January 25, 2021

THE COURT JESTER (Paramount Presents #13): Danny Kaye's Magnum Opus

THE COURT JESTER (Blu-ray Review)
1955 / 101 min


Review by Mr. Paws😺

This is the type of film the Paramount Presents series should give us more of...truly iconic selections from the studio’s entire history, not just the ‘80s and ‘90s. I especially like this release because my favorite aspect of the series has so-far been the slipcases that fold-open to reveal the original poster art, which for the older films is a reminder of the beautiful hand-painted work you just don’t see in modern one-sheets.

As for the film itself, I was never much of a Danny Kaye fan, but must also confess I’ve only seen a small handful of his movies. He always seemed a little too...theatrical, for my tastes, with an acute awareness of his own performance. This was my first time watching The Court Jester, mostly out of a sense of obligation for the sake of this review. And indeed, Kaye’s insipidly bubbly title song - as he danced & pranced like an overreaching high school thespian - didn’t instill me with much confidence that the film would be anything but a chore, the kind of flick music teachers make their students sit through.

However, The Court Jester turned out to be terrific fun, mostly because of the star himself. Sure, the songs are silly and Kaye cranks the ham up to broil while performing them. But everywhere else, he’s genuinely funny, displaying a indelible gift for rapid-fire, tongue-twisting banter and elaborate physical comedy. He shines as Hubert Hawkins, a cheerful minstrel who ends up helping the Black Fox - a Robin Hood-like outlaw - overthrow illegitimate, tyrannical King Roderick (Cecil Parker) by protecting a baby who’s the true heir to England’s throne. 

A set of amusing circumstances has Hubert gaining entry to the castle by posing as newly hired jester, Giacomo. However, the real Giacomo is an assassin hired by Lord Ravenhurst (Basil Rathbone) to kill Roderick. Ravenhurst thinks Hubert is Giacomo, while Hubert assumes Ravenhurst is his rebel contact inside the castle, and the scene where they conspire together is a classic piece of mistaken identity.
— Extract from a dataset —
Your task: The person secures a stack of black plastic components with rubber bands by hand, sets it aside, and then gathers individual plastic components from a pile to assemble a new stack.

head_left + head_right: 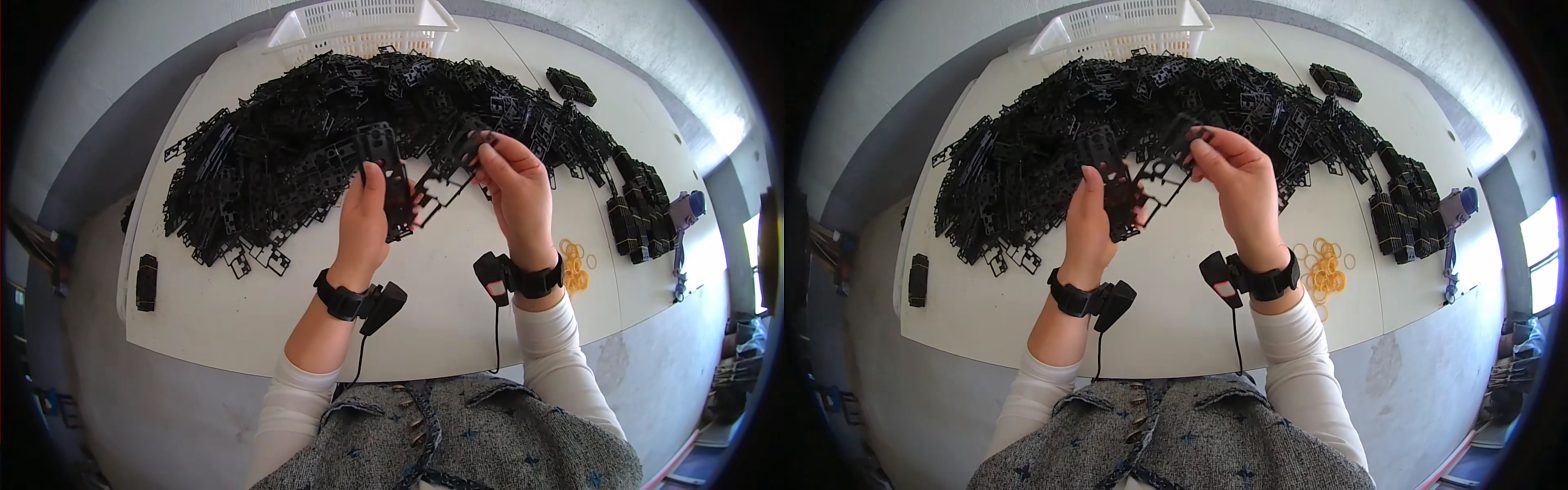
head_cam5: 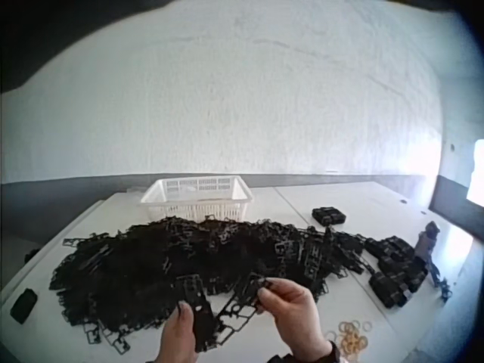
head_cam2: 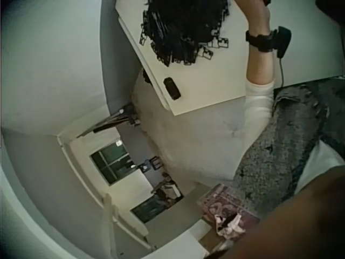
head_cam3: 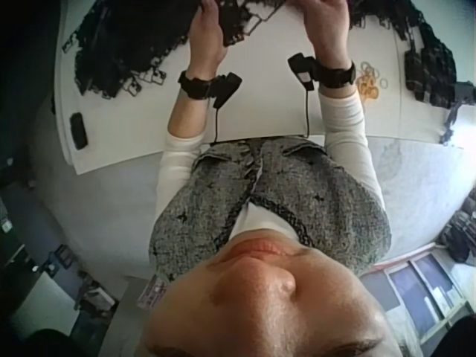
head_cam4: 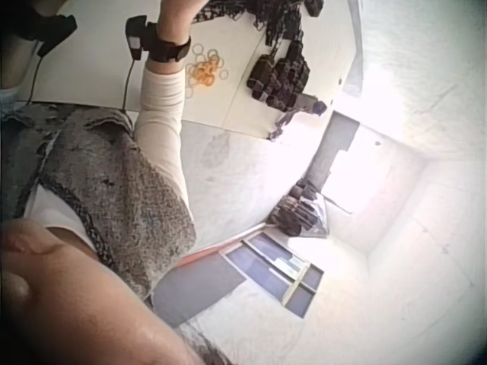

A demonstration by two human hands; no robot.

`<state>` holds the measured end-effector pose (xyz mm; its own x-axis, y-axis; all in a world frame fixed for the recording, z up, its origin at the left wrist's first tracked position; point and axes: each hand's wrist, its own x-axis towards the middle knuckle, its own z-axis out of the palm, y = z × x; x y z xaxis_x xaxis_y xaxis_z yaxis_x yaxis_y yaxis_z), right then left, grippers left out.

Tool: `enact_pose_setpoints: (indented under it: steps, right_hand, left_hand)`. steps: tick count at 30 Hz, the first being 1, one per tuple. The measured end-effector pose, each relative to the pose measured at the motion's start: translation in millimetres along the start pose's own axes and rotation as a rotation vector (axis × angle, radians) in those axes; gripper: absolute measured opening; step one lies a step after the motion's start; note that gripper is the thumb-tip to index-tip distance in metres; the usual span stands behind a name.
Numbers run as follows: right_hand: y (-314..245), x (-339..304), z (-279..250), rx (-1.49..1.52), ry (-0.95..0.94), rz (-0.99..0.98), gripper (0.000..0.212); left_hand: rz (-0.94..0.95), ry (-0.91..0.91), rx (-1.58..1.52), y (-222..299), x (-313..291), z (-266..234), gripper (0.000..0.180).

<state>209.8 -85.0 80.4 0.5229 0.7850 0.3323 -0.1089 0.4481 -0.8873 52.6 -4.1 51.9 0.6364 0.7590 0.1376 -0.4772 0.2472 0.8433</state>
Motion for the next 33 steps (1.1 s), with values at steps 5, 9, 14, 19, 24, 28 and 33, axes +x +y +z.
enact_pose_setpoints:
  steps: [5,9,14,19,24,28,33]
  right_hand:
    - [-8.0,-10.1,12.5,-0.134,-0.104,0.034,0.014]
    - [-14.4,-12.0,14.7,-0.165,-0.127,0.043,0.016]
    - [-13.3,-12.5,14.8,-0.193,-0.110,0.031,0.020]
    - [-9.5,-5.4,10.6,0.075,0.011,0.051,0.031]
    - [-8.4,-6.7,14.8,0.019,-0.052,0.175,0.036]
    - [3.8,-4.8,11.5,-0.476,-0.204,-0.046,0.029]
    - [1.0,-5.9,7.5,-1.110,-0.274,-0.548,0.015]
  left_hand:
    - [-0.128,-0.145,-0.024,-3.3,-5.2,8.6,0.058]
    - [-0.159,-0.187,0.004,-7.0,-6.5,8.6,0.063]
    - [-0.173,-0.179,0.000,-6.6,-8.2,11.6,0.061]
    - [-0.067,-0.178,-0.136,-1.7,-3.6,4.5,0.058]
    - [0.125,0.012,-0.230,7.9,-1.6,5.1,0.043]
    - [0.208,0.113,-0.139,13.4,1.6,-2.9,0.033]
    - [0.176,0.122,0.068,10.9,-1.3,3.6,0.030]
At the same time, Roderick’s amorous daughter, Gwendolyn (Angela Lansbury) becomes convinced Hubert is the love of her life, foretold by the royal witch (Midred Natwick), who puts an amusing spell on him. Hubert, however, only has eyes for Maid Jean (Glynis Johns), a rebel captain who gets kidnapped to serve as a king’s wench. 

Lord Ravenhurst makes the fatal mistake of bringing a sword to an elf fight.
The story evolves into a massive comedy of errors - with Hubert always at the center - filled with plot twists, misunderstandings, clever wordplay, elaborate slapstick and the funniest sword fight this side of The Princess Bride. Kaye is the undisputed star and the fun he appears to be having is infectious. But he’s not quite the whole show, here. The rest of the cast is also quite good, going the opposite route by more-or-less playing it straight (even during the silliest moments).

Then before I knew it, the movie was over...and way too soon, which was the last thing I expected after hitting ‘play.’ The Court Jester didn’t suddenly make me a Kaye convert, but this is a great film. He’s still the same ol’ Danny Kaye, but that same onscreen persona I found so grating elsewhere is perfect here. Beautifully restored in all its VistaVision glory, this colorful classic might arguably be the actor's magnum opus. As such, it's a worthy addition to the Paramount Presents series. Now if they would only do something about beefing-up the bonus features.


“FILMMAKER FOCUS” - Trivia-filled featurette with critic/historian Leonard Maltin, who clearly loves the film.